Por fim, com a volta de Ivy a Vila com as medicações e salvando Lucius, a morte
de Noah é revelada e que se passava como uma criatura. O desfecho mostra a força do
poder quando o mesmo é sustendo pela cultura e vice-versa (Barroso, 2017). Os anciões,
até mesmos os pais de Noah, encontram em sua morte, uma suposta legitimação para
manter a Vila sob a égide de sua suposta segurança, ou seja, na manutenção do poder
estabelecido naquele vilarejo, construído historicamente e repassado pela cultura do
medo.
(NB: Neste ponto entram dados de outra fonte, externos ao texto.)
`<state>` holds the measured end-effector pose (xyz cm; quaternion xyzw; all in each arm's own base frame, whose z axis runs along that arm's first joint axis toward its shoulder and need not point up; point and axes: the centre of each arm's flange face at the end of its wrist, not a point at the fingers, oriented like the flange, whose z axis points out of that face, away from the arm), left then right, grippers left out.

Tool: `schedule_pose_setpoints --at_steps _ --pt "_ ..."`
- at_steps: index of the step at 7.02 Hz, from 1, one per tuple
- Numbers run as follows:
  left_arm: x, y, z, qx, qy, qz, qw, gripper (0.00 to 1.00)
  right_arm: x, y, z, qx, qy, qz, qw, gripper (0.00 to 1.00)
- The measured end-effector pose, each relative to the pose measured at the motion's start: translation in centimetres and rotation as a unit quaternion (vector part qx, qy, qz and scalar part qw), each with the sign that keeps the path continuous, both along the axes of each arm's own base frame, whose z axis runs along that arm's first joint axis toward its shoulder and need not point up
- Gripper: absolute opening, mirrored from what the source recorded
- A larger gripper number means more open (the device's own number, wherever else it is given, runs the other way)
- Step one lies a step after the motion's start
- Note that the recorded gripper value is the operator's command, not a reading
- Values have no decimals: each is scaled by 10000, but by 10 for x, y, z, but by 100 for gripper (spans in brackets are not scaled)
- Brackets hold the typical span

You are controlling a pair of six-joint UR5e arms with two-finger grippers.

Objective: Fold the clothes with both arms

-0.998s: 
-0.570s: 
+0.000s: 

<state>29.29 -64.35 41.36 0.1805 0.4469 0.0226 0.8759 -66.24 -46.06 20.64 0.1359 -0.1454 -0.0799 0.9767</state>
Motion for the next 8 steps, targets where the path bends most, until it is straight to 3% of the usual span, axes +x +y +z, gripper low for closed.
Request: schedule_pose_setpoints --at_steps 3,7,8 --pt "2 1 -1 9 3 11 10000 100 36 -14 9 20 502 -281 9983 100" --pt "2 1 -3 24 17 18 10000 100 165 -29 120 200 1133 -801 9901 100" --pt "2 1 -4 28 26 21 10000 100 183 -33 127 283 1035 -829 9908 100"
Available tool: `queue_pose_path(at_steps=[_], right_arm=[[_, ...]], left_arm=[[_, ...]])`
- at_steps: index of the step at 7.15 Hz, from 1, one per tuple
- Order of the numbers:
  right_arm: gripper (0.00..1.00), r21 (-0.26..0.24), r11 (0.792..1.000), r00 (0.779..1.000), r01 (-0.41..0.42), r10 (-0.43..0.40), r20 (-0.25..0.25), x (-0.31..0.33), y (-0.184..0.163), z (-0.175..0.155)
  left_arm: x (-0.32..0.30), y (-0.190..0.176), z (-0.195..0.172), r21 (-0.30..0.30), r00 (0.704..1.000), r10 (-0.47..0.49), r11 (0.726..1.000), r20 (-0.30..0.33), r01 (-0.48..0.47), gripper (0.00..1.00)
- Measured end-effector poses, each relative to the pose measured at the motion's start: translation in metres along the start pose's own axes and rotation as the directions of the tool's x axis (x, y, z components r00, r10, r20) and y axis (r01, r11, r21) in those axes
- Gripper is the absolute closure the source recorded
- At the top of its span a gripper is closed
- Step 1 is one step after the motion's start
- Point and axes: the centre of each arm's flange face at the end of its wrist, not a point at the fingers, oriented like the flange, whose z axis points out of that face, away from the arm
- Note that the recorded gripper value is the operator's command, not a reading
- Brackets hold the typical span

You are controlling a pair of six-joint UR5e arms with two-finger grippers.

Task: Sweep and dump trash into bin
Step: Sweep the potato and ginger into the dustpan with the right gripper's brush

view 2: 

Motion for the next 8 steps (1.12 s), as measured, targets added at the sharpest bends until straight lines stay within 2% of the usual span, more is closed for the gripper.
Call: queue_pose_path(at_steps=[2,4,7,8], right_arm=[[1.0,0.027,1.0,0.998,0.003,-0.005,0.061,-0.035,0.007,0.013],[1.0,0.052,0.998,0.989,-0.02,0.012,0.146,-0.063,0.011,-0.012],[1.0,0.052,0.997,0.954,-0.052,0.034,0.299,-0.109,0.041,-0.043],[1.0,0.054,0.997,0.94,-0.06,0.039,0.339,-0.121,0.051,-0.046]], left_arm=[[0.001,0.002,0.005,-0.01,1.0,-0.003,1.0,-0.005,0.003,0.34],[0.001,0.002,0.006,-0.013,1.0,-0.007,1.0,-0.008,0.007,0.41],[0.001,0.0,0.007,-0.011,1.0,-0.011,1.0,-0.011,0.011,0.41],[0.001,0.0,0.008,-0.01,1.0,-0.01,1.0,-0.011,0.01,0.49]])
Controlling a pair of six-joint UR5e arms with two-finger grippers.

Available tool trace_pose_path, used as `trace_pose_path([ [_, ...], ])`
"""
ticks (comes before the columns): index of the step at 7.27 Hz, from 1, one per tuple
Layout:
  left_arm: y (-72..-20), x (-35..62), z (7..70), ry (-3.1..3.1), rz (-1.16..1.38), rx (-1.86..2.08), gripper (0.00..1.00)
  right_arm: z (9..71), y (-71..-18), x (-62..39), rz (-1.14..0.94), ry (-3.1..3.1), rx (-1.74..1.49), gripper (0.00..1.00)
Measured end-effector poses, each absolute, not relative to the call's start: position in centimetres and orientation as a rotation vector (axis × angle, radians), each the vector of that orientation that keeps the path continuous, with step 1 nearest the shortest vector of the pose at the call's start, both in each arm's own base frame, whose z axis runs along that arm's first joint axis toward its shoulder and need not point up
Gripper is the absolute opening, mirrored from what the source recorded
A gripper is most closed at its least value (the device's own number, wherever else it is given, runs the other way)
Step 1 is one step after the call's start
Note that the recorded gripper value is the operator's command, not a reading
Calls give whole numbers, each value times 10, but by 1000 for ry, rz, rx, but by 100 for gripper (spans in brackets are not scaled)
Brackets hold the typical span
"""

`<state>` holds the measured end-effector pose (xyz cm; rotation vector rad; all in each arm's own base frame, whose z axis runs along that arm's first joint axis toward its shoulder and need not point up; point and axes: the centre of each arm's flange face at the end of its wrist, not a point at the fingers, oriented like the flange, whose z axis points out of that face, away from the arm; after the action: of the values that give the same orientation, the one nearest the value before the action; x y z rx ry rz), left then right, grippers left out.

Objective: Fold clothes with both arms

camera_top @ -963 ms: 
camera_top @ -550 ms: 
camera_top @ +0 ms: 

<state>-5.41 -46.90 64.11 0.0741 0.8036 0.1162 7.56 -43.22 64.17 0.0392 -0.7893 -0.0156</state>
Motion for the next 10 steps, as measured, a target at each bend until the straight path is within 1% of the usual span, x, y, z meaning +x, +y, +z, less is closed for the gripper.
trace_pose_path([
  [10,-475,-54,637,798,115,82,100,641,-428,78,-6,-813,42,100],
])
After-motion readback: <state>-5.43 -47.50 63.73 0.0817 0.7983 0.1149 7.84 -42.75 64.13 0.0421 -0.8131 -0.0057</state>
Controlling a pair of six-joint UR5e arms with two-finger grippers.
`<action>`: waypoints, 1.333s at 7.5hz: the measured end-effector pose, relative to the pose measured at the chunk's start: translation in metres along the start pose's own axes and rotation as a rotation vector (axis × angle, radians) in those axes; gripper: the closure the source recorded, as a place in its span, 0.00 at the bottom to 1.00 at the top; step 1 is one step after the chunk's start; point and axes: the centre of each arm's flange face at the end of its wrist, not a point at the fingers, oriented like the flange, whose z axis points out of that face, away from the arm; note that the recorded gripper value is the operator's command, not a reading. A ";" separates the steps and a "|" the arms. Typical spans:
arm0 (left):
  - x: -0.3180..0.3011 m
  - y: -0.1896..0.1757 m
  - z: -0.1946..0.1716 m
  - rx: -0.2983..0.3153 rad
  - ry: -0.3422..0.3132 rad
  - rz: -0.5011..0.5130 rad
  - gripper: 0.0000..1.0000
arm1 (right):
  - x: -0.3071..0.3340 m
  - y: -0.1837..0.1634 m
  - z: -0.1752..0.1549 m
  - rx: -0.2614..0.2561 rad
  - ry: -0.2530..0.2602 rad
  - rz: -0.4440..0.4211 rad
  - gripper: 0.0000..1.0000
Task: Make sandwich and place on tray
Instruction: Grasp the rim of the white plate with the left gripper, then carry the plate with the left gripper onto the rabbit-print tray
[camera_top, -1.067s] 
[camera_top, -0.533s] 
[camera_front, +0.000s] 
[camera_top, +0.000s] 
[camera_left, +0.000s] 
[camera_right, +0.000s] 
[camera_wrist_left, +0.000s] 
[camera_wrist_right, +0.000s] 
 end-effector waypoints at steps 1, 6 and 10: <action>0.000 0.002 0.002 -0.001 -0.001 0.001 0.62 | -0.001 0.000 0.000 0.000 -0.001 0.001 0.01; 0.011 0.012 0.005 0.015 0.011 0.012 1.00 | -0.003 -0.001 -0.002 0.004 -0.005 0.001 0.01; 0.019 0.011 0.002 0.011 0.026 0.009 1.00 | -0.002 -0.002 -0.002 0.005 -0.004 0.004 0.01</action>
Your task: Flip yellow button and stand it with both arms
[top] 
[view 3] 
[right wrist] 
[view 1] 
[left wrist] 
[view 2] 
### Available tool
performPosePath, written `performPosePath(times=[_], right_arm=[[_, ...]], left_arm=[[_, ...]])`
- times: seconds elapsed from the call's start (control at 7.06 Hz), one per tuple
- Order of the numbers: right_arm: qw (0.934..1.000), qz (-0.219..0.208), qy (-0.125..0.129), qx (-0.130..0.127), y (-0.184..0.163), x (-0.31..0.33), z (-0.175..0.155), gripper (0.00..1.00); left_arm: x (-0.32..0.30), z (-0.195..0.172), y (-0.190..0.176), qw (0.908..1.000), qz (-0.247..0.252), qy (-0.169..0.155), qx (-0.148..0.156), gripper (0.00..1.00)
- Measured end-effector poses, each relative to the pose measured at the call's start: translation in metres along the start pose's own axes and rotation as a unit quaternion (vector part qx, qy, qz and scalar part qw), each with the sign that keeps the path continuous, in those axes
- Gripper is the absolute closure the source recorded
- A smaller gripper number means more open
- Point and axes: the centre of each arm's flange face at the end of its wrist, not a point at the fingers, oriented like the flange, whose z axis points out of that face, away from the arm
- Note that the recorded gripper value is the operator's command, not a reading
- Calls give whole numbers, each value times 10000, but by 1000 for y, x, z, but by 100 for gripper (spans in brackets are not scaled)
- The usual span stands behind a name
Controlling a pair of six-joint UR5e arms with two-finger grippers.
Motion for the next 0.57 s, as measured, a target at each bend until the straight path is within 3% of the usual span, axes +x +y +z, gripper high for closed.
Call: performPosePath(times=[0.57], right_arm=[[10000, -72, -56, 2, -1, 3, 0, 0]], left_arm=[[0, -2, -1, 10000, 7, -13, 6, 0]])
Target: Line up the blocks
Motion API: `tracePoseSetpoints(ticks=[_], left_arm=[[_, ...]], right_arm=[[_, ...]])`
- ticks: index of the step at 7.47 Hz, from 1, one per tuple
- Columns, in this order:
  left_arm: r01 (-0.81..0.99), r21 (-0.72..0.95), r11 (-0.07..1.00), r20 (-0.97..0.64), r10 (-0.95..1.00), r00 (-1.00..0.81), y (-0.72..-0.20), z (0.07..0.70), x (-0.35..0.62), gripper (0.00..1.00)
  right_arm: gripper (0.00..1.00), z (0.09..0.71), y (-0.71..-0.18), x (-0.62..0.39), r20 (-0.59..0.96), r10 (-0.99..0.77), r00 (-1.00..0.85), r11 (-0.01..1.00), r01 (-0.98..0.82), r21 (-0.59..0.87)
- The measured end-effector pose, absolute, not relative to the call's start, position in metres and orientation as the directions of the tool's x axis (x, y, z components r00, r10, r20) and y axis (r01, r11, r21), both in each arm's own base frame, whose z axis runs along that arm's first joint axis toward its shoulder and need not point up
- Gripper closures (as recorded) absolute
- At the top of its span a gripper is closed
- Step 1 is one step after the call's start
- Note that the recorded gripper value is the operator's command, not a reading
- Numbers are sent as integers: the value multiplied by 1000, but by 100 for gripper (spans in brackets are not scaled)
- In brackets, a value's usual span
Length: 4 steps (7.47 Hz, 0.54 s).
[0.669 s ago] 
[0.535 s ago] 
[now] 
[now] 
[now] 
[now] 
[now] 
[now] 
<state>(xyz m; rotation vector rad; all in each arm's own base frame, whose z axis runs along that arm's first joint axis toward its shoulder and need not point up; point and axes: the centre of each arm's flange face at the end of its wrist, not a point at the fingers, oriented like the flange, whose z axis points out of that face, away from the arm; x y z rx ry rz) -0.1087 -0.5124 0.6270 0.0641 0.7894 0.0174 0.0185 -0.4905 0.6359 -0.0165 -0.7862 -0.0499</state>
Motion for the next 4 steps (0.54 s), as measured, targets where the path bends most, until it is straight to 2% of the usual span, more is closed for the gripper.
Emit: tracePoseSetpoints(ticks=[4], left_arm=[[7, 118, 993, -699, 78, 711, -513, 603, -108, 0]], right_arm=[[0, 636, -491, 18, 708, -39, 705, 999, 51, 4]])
Assim, as regras morais, discutidas por Kottak (2013) fora condições primordiais
para forjar a cultura de controle social daquela sociedade.
nos traz o questionamento de quantos epistemicídios temos promovidos em
defesa de uma cultura unificada e globalizada para todo o mundo, com intuito mascarado
de manter o sistema hegemônico capitalista, ideológico ou de crenças o qual toma um
contorno falso de ser legitimidade diante do último fardo do homem branco de civilizar,
através de sua cultura, toda humanidade.
Como ponto de reflexão o filme evidencia em seu escopo, o que Kottak (2013)
conceitua a cultura, como sendo simbólica, aprendida, compartilhada e integrada à
sociedade que se circunscreve, servindo ao interesse da classe dominante dessa mesma
sociedade. Percebe-se uma linha tênue entre a relação de poder e o que é considerado
como cultura, para ser constituido historicamente como uma produção humana.
Referências Bibliográficas

Barroso, P. F. (2017) Antropologia e cultura / Priscila Farfan Barroso, Wilian Junior Bonete,
Ronaldo Queiroz de Morais Queiroz – Porto Alegre: Material Online, SAGAH

FOUCAULT, M. (1987) Vigiar e Punir: história da violência nas prisões. Petrópolis: Editora Vozes.

HOBBES, T. (2002). Elementos da lei natural e política. São Paulo: Ícone.

KOTTAK, C. P. (2013) Espelho para humanidade: uma introdução concisa à antropologia cultural.
8. ed. Porto Alegre: AMGH.

LARAIA, R. (2001) Cultura: um conceito antropológico. 14. ed. Rio de Janeiro: Jorge Zahar.